-- GOAL OF THE EXERCISE --
Each line starting at the one that contains "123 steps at" and ending at the one that contains "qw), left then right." must be returned exactly, and the rest of the listing is left out.
*** Block opens ***
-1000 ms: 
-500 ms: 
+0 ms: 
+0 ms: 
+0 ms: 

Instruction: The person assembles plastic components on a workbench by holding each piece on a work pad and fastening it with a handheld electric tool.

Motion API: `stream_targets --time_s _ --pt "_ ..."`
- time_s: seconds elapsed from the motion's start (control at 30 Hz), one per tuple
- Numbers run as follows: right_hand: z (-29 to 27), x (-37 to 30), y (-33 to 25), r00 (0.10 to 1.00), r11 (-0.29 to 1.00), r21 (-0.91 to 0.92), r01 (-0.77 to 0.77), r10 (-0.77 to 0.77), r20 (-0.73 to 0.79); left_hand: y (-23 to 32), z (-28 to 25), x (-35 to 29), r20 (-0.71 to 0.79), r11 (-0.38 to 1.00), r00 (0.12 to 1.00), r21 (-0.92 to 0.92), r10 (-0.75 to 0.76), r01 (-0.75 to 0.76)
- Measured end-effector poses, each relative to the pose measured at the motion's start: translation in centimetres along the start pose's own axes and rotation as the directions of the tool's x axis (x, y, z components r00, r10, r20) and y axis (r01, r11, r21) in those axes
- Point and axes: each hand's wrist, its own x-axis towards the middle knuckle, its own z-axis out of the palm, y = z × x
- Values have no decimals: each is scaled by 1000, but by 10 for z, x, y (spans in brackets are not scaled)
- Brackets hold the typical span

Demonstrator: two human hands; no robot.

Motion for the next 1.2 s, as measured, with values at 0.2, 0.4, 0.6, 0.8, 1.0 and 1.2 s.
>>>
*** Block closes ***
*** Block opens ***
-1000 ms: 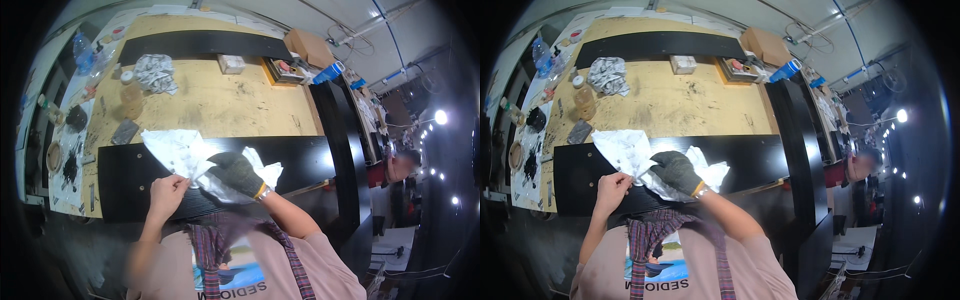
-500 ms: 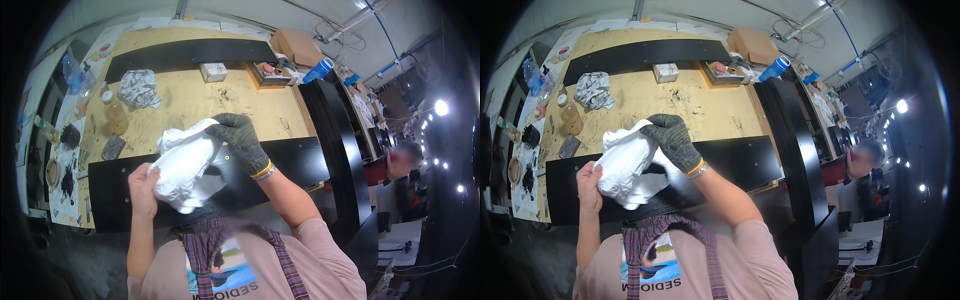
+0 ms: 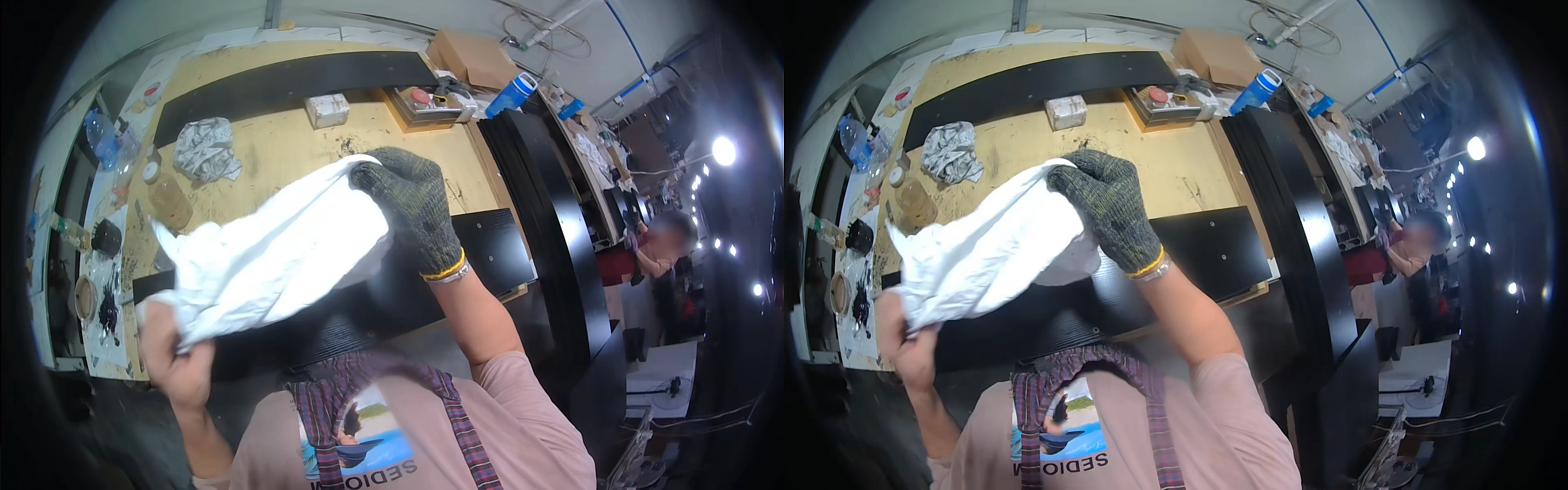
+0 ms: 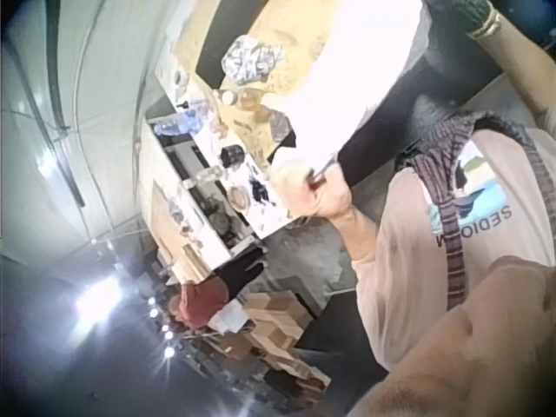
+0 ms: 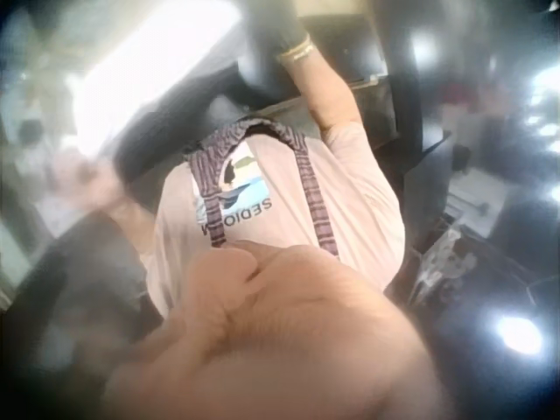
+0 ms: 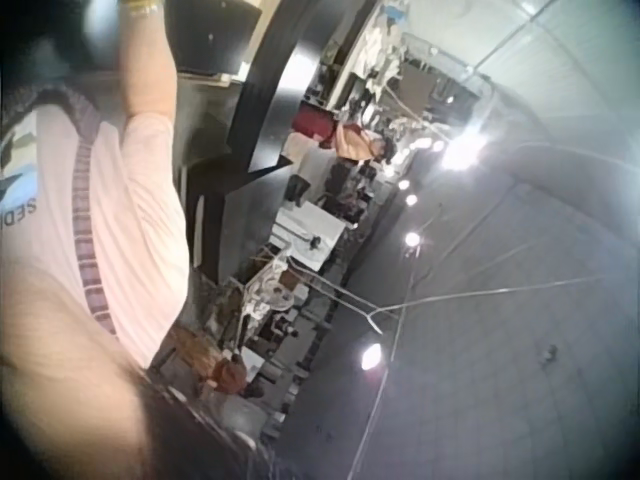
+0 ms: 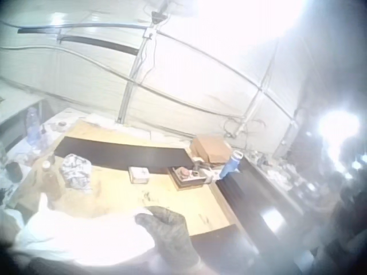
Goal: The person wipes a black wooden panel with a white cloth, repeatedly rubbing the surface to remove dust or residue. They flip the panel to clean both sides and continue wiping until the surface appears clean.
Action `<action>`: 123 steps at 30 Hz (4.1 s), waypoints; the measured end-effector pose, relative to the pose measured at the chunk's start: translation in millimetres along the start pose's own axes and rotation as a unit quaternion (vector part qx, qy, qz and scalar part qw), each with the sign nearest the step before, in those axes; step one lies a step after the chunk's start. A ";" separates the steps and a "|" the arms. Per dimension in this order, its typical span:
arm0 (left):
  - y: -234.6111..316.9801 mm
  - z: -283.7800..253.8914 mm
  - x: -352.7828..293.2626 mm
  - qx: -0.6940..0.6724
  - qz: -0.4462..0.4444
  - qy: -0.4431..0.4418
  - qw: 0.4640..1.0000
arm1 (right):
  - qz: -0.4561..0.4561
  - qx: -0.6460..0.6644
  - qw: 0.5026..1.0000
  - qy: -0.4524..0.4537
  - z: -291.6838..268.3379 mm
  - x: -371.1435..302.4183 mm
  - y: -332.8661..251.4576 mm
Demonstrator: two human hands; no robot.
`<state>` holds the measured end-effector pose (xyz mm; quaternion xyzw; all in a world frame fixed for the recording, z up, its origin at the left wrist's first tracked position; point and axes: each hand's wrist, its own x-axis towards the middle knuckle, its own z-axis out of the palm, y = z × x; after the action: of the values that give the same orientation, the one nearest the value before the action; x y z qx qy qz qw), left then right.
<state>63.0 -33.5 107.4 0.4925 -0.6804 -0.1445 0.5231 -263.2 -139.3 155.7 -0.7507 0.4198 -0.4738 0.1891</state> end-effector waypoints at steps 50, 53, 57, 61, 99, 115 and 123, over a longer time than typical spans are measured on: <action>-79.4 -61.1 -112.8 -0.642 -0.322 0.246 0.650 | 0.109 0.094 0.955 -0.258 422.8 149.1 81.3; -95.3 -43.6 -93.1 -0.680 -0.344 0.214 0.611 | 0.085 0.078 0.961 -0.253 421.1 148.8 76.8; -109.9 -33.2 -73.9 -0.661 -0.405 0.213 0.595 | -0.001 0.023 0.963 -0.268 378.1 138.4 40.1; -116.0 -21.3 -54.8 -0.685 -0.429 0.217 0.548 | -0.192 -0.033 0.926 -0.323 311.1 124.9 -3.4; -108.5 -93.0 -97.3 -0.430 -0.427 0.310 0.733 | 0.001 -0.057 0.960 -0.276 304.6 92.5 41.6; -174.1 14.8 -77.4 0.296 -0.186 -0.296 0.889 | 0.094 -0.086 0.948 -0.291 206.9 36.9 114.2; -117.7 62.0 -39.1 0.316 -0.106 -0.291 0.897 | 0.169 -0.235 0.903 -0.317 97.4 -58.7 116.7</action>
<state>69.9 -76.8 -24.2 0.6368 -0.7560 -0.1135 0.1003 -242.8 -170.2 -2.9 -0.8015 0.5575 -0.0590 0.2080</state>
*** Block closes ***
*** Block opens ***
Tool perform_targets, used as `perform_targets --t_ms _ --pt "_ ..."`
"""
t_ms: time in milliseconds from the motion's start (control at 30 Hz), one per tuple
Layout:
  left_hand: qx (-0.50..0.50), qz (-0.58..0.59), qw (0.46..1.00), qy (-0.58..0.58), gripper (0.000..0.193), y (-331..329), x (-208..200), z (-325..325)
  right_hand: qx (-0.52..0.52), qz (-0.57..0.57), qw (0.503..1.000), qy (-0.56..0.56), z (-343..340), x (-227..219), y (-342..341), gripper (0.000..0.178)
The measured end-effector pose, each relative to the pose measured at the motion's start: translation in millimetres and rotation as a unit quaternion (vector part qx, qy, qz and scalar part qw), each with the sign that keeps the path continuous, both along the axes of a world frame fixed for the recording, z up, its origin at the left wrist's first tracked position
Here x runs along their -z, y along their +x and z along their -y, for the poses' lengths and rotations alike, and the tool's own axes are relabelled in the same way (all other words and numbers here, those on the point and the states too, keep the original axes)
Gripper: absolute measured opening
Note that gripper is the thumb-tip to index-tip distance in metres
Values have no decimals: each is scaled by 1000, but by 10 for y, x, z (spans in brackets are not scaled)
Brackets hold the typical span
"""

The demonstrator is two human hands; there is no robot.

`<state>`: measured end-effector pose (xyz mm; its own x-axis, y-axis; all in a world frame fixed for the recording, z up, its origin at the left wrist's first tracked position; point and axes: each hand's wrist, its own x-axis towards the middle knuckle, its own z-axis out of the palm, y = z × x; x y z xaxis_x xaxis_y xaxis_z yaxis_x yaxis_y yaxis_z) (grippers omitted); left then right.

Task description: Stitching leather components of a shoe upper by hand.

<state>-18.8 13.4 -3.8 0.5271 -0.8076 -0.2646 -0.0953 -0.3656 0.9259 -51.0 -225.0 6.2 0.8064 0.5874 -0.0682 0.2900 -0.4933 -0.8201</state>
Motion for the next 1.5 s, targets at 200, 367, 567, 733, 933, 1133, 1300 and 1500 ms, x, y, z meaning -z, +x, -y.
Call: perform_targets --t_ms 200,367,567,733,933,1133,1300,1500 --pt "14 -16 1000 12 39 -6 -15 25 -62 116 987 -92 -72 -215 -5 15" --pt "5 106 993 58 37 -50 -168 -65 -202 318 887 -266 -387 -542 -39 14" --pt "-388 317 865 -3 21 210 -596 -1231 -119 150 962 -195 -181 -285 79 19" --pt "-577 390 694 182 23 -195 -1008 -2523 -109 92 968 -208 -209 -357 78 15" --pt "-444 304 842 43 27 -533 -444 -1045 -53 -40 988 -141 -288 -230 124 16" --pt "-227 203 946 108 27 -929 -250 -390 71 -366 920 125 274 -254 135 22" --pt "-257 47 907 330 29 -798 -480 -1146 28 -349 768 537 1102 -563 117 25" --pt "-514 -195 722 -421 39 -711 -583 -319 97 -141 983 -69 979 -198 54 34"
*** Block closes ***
-- PROBLEM SOLUTION --
Action `<action>`: 123 steps at 30 Hz (4.1 s), waypoints; the measured end-effector pose, relative to the pose measured at the chunk's start: translation in millimetres along the start pose's own axes and rotation as a unit quaternion (vector part qx, qy, qz and scalar part qw), each with the sign nearest the step before, in those axes; step one lies a step after the chunk's start. A ";" separates the steps and a "|" the arms. Per dimension in this order, its typical span:
arm0 (left):
  - y: -234.6111..316.9801 mm
  - z: -283.7800..253.8914 mm
  - x: -352.7828..293.2626 mm
  - qx: -0.6940..0.6724
  - qz: -0.4462..0.4444
  - qy: -0.4431..0.4418
  - qw: 0.4640..1.0000
arm1 (right):
  - qz: -0.4561..0.4561
  - qx: -0.6460..0.6644
  - qw: 0.5026..1.0000
  - qy: -0.4524..0.4537
  - z: -291.6838..268.3379 mm
  - x: -371.1435..302.4183 mm
  - y: -332.8661..251.4576 mm
Demonstrator: two human hands; no robot.
`<state>` holds the measured end-effector pose (xyz mm; quaternion xyzw; all in a world frame fixed for the recording, z up, its origin at the left wrist's first tracked position; point and axes: each hand's wrist, its own x-axis towards the middle knuckle, its own z-axis out of the palm, y = z × x; after the action: of the values that give the same orientation, the one nearest the value before the action; x y z qx qy qz qw), left then right.

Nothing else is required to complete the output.